Na verdade, a triplicação do Fundo Partidário é apenas mais uma ação desprovida do mínimo de compaixão e de sensibilidade com a situação atual. E não só. Ela acompanha um rosário de atitudes que justificam plenamente as pesquisas que apontam os mais altos índices de reprovação do Congresso Nacional nas últimas décadas.
PublicidadeA aprovação da nova Lei de Improbidade Administrativa pela Câmara segue na mesma toada. Segundo o texto, que aguarda a manifestação dos senadores, é preciso comprovar o dolo, ou seja, a intenção de praticar o crime, para a punição do agente público. A simples culpa não configuraria mais a prática criminosa. Outra mudança introduzida pelo relator, o paulista Carlos Zarattini – um deputado do PT, é bom frisar -, é ainda mais perniciosa. Ela simplesmente excluiu da lei anterior os dispositivos que proibiam o nepotismo, a “carteirada” e até mesmo – pasme! – a “furada” da fila da vacina. Assim, de uma tacada só, a Câmara considerou que, se o projeto passar pelo Senado e assim for sancionado, apenas ações que gerem enriquecimento ilícito e prejuízo aos cofres públicos poderiam levar prefeitos e gestores às barras dos tribunais.
Num país em que existe uma lei que “pune” juízes com aposentadoria compulsória que lhes assegura o recebimento de proventos integrais (!), e onde ainda vige a regalia de deputados e senadores que recebem dois salários a mais a título de “auxílio-mudança” no início e no fim do mandato, mais auxílio-moradia, verba de gabinete, cota parlamentar, carro oficial, passagens aéreas – tudo fora do salário – já não espanta mais a cara de pau com que suas excelências legislam em causa própria e engordam ainda mais seus privilégios.
Preso comum não vota, mas parlamentar preso vota
No caso da aprovação da nova lei de improbidade administrativa, é bom lembrar que ela beneficia diretamente o presidente da Câmara, Arthur Lira, que, num eventual afastamento do presidente Jair Bolsonaro e do vice, general Hamilton Mourão, não poderá assumir interinamente a presidência.
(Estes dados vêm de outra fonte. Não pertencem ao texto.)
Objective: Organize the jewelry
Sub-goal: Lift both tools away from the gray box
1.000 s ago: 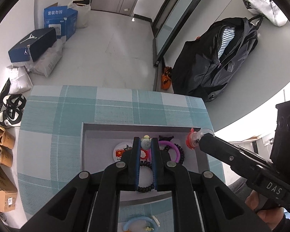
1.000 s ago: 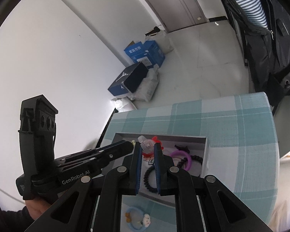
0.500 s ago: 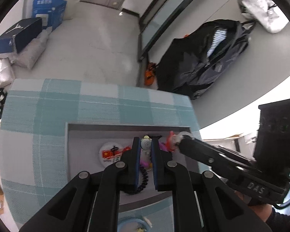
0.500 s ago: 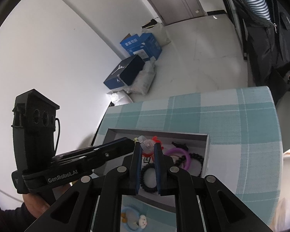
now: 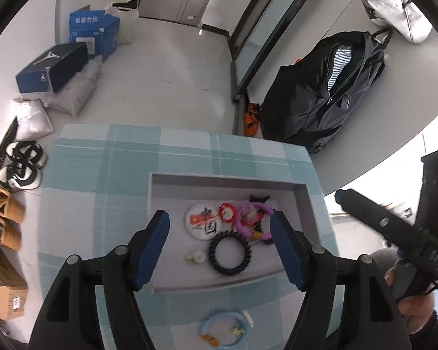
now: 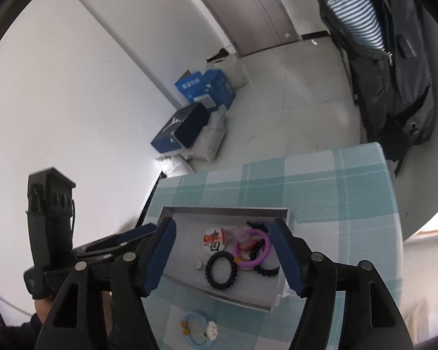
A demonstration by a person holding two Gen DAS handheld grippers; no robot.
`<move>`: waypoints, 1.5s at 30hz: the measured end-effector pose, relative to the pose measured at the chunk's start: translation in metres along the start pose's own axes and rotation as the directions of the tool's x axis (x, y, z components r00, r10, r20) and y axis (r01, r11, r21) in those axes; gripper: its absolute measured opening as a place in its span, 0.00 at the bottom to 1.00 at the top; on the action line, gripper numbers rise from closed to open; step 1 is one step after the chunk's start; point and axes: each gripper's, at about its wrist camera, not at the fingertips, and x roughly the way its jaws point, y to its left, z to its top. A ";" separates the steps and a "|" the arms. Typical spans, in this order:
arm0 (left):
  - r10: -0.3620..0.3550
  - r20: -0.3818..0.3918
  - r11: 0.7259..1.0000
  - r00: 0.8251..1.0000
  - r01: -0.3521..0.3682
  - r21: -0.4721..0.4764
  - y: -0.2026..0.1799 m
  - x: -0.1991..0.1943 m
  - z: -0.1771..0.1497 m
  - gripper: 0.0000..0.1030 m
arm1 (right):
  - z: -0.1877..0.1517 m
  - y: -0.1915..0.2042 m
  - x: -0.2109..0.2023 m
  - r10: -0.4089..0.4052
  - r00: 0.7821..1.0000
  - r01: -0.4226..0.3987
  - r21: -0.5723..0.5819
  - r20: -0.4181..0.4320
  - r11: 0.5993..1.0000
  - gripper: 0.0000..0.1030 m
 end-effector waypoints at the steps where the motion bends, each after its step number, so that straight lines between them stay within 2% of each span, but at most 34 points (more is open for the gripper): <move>1: 0.009 0.003 1.000 1.000 -0.009 0.001 0.000 -0.002 -0.003 0.65 | -0.001 0.000 -0.003 -0.002 1.000 0.002 0.002 0.005 1.000 0.71; 7: 0.057 0.014 0.998 0.998 -0.057 -0.001 -0.001 -0.009 -0.017 0.65 | -0.009 0.006 -0.016 -0.011 1.000 0.011 -0.014 0.024 1.000 0.81; 11: 0.082 0.029 0.997 0.996 -0.082 0.002 -0.004 -0.016 -0.023 0.65 | -0.015 0.011 -0.023 -0.017 0.999 0.018 -0.024 0.033 1.000 0.83; 17: 0.095 0.077 0.993 0.992 -0.100 0.069 -0.021 -0.031 -0.037 0.66 | -0.025 0.016 -0.032 -0.006 0.999 0.007 -0.038 0.035 0.999 0.88; 19: 0.091 0.069 0.993 0.994 -0.095 0.068 -0.023 -0.030 -0.041 0.67 | -0.029 0.017 -0.035 -0.014 0.999 0.016 -0.046 0.040 0.999 0.93; 31: 0.112 0.037 0.992 0.993 -0.113 0.049 -0.023 -0.031 -0.074 0.70 | -0.062 0.013 -0.050 -0.055 0.998 0.058 -0.065 0.045 0.996 1.00; 39: 0.119 -0.031 0.992 0.992 -0.117 0.046 -0.020 -0.020 -0.101 0.70 | -0.088 0.007 -0.051 -0.079 0.996 0.082 -0.092 0.032 0.992 1.00; 45: 0.126 -0.090 0.990 0.988 -0.120 0.069 -0.022 -0.009 -0.121 0.70 | -0.104 -0.006 -0.044 -0.092 0.996 0.092 -0.067 0.008 0.994 1.00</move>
Isso porque, contra ele, corre no Supremo um processo por associação criminosa, corrupção passiva e ativa. Há bem pouco tempo, Lira foi denunciado pela Procuradoria-Geral da República pelos crimes de peculato e lavagem de dinheiro. E pela prática da “rachadinha”, ao tempo em que era deputado estadual em Alagoas.
Se for acrescido a tudo isso um fato prosaico (se não fosse trágico), de parlamentares que passam o dia na cadeia mas podem ir ao Congresso votar projetos que mudam a vida de milhões de brasileiros, aí o quadro da pouca vergonha fica completo.